◆ WHAT IS NEEDED: Nothing outside the stretch is wanted. Repeat exactly the lines of the listing below from the one that contains "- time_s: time" through the one that contains "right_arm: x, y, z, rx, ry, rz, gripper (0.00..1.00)", both ends included.
[THE INPUT Boundary: Start]
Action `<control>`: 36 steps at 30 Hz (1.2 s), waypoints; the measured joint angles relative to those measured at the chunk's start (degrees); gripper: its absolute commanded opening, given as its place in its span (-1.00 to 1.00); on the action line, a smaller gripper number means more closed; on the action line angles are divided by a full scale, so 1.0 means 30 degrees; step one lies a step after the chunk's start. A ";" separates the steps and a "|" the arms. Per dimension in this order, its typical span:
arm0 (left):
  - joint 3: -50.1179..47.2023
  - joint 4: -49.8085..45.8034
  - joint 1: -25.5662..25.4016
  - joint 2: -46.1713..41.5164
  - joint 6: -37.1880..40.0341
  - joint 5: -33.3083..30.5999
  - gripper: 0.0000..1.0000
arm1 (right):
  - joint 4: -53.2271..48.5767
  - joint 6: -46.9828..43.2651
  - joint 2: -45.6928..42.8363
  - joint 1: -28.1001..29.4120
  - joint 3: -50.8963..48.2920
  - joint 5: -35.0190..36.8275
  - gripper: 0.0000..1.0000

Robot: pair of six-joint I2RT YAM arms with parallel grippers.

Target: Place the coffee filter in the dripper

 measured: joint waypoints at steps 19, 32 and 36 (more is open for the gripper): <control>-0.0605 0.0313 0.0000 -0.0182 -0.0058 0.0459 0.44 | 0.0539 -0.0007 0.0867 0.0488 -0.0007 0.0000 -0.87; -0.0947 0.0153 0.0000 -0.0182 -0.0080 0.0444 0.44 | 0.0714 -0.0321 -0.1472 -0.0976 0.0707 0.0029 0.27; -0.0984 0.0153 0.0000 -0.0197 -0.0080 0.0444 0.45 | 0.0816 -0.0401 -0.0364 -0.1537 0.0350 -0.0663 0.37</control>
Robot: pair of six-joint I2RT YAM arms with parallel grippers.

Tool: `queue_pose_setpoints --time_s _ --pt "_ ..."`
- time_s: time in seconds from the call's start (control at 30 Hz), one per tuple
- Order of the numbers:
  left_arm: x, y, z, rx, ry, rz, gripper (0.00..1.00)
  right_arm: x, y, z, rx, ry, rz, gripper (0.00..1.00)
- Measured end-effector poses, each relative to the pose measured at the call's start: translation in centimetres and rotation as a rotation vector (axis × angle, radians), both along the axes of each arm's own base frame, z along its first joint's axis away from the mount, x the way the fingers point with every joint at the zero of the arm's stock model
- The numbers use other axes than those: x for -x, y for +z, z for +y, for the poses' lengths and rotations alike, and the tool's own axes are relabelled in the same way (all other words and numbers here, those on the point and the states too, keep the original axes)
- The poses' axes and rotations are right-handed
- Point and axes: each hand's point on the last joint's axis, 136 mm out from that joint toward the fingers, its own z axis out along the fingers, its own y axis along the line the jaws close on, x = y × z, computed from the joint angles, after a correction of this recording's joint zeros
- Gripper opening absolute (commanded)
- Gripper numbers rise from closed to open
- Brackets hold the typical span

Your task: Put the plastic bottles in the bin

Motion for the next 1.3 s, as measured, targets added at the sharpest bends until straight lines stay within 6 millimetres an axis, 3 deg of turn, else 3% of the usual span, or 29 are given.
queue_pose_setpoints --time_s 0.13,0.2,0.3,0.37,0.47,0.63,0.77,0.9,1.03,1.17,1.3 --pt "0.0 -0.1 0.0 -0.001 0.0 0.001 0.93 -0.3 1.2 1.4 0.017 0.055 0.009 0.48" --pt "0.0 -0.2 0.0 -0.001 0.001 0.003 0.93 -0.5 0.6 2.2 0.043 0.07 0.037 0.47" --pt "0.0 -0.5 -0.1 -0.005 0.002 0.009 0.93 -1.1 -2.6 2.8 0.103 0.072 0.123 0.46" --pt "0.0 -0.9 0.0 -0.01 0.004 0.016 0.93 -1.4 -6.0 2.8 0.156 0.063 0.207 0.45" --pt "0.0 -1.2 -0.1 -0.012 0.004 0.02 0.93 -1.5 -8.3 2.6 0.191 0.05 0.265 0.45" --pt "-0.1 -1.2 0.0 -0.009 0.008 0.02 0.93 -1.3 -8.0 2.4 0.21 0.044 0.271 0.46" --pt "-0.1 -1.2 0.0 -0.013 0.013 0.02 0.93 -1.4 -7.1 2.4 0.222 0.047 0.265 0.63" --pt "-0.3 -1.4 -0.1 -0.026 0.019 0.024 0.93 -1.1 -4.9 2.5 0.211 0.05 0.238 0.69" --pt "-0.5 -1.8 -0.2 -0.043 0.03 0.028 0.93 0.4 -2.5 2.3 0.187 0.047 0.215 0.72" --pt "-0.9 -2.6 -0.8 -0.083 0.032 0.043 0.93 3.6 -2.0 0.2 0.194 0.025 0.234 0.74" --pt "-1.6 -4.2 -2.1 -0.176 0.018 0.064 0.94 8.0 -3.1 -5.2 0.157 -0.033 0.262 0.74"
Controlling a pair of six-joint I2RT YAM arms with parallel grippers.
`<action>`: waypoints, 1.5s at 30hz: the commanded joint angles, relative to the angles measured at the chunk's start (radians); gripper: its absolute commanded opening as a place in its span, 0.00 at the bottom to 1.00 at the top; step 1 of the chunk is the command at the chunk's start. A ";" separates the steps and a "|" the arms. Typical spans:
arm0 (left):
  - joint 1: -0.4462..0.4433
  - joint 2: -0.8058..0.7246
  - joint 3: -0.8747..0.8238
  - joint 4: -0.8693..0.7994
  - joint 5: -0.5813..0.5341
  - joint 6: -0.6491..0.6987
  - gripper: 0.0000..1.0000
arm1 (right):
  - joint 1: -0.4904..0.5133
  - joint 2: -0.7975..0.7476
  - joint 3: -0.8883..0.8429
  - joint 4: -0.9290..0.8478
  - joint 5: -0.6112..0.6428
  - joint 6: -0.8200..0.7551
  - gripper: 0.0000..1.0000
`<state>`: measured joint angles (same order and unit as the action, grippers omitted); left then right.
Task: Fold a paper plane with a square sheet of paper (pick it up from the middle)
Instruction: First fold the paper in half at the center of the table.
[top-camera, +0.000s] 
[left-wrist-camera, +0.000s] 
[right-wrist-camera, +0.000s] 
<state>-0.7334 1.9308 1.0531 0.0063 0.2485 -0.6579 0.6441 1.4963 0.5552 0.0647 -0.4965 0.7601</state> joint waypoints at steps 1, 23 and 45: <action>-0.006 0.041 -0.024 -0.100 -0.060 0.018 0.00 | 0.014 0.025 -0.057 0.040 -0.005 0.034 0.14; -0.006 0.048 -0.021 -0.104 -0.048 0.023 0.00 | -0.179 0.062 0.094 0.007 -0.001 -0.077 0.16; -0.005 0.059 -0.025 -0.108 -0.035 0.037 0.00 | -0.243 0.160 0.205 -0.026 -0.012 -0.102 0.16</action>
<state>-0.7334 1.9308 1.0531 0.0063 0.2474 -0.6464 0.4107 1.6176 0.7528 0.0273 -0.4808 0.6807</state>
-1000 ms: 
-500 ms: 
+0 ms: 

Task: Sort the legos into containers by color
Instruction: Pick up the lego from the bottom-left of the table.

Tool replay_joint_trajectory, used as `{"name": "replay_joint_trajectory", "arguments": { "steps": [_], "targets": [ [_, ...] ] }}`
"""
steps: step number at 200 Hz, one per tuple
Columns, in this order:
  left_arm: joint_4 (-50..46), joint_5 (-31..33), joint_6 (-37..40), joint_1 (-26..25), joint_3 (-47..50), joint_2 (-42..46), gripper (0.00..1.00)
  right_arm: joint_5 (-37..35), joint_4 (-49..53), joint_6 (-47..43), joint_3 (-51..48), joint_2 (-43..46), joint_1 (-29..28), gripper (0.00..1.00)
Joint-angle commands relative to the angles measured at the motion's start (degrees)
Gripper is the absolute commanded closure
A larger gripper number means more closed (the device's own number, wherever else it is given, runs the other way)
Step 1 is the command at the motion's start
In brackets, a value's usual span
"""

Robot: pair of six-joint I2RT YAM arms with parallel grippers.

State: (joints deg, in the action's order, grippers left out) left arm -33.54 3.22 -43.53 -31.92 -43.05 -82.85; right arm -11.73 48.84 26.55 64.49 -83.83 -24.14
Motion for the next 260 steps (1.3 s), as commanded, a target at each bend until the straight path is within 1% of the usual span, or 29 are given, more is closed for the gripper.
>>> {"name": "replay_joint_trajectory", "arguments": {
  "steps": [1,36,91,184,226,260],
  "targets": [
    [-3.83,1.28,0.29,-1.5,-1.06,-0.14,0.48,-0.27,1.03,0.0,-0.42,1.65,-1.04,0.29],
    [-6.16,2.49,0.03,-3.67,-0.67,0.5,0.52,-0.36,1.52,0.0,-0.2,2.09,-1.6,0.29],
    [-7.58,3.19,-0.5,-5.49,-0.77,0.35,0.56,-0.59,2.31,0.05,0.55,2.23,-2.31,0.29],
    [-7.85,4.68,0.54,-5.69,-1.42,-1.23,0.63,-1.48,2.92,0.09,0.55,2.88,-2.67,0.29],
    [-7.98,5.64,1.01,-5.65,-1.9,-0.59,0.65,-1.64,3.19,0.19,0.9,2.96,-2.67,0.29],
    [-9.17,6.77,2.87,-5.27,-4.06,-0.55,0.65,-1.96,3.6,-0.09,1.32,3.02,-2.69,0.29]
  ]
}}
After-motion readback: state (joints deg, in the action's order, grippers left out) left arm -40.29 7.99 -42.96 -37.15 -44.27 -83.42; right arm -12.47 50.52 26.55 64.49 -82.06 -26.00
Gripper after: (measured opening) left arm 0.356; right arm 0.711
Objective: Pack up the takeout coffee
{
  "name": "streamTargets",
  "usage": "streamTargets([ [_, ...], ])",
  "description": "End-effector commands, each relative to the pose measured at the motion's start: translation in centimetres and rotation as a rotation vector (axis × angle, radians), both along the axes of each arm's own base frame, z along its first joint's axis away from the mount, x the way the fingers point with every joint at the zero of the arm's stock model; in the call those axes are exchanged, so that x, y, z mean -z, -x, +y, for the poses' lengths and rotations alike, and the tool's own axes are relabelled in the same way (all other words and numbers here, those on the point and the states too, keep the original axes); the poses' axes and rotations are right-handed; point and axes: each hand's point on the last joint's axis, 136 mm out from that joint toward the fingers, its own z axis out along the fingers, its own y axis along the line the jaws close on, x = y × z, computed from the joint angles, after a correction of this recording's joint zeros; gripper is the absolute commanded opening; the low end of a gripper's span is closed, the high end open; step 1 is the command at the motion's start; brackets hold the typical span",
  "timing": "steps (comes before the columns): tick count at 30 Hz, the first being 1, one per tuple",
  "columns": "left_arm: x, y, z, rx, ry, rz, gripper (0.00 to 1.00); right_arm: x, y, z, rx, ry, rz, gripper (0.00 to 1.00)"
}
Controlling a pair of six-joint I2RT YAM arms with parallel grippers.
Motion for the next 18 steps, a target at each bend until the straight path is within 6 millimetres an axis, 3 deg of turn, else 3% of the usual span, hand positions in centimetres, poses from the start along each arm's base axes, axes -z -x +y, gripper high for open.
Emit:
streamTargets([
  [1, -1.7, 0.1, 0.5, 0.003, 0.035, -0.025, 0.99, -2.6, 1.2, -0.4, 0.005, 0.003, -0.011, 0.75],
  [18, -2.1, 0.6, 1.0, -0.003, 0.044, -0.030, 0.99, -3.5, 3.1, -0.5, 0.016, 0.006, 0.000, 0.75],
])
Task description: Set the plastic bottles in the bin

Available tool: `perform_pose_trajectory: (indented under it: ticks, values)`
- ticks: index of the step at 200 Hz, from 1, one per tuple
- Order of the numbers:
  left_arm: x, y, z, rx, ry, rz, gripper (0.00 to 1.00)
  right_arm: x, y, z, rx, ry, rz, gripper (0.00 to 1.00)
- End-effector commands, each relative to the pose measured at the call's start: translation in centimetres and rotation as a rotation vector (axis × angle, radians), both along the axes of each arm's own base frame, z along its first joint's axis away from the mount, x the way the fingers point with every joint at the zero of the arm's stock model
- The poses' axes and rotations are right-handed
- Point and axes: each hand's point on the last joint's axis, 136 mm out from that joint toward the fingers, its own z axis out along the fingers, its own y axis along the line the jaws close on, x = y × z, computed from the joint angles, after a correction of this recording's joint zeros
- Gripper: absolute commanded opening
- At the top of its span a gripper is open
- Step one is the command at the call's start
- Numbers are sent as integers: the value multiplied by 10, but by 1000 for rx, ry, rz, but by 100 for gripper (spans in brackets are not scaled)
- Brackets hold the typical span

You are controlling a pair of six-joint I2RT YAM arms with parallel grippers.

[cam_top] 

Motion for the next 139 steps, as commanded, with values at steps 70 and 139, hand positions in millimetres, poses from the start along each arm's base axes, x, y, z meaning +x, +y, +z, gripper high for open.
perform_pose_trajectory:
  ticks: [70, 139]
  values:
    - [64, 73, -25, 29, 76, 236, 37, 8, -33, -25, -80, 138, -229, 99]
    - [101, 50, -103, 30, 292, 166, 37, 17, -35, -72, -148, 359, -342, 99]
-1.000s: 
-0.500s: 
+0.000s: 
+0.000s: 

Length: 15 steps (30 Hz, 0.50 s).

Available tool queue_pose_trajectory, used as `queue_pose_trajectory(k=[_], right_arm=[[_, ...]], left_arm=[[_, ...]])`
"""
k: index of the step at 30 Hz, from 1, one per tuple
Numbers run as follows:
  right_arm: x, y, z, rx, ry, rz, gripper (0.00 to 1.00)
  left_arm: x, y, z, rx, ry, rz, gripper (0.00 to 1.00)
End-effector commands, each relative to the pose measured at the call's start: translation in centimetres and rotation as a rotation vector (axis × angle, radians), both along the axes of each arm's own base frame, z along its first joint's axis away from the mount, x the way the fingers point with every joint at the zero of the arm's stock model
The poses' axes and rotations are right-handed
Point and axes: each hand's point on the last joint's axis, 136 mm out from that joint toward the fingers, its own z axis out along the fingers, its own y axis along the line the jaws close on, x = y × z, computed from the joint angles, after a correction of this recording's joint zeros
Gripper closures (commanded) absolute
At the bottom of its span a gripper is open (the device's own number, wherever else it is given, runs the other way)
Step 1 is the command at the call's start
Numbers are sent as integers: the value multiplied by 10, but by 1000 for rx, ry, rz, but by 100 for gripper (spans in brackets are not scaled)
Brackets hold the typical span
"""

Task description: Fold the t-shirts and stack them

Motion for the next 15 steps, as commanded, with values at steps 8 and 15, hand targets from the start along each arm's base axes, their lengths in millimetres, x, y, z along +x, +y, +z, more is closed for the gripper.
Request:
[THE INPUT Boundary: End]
◆ RESULT FOR THIS EXERCISE:
- time_s: time in seconds from the call's start (control at 30 Hz), one per tuple
- Order of the numbers:
  left_arm: x, y, z, rx, ry, rz, gripper (0.00..1.00)
  right_arm: x, y, z, rx, ry, rz, gripper (0.00..1.00)

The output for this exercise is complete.